School of Mathematical Information, Shaoxing University, Shaoxing, China.
Department of AOP Physics, University of Oxford, Oxford, UK.
Sci Rep. 2024 Jul 10;14(1):15879. doi: 10.1038/s41598-024-66221-8.
Spinal diseases and frozen shoulder are prevalent health problems in Asian populations. Early assessment and treatment are very important to prevent the disease from getting worse and reduce pain. In the field of computer vision, it is a challenging problem to assess the range of motion. In order to realize efficient, real-time and accurate assessment of the range of motion, an assessment system combining MediaPipe and YOLOv5 technologies was proposed in this study. On this basis, Convolutional Block Attention Module (CBAM) is introduced into the YOLOv5 target detection model, which can enhance the extraction of feature information, suppress background interference, and improve the generalization ability of the model. In order to meet the requirements of large-scale computing, a client/server (C/S) framework structure is adopted. The evaluation results can be obtained quickly after the client uploads the image data, providing a convenient and practical solution. In addition, a game of "Picking Bayberries" was developed as an auxiliary treatment method to provide patients with interesting rehabilitation training.

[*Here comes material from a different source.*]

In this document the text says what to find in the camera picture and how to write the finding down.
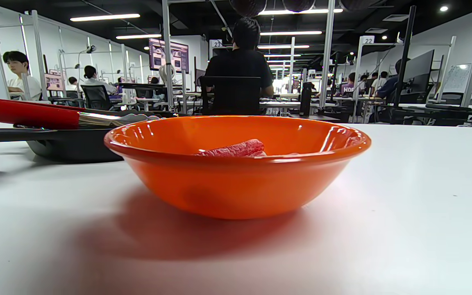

脊柱疾病和冻结肩是亚洲人群中常见的健康问题。早期评估和治疗对于防止病情恶化和减轻疼痛非常重要。在计算机视觉领域,评估运动范围是一个具有挑战性的问题。为了实现运动范围的高效、实时和准确评估,本研究提出了一种结合 MediaPipe 和 YOLOv5 技术的评估系统。在此基础上,将卷积注意力模块(CBAM)引入到 YOLOv5 目标检测模型中,能够增强特征信息的提取,抑制背景干扰,提高模型的泛化能力。为了满足大规模计算的要求,采用了客户端/服务器(C/S)框架结构。客户端上传图像数据后,可快速获得评估结果,为患者提供了一种方便实用的解决方案。此外,还开发了一个“摘杨梅”游戏作为辅助治疗方法,为患者提供有趣的康复训练。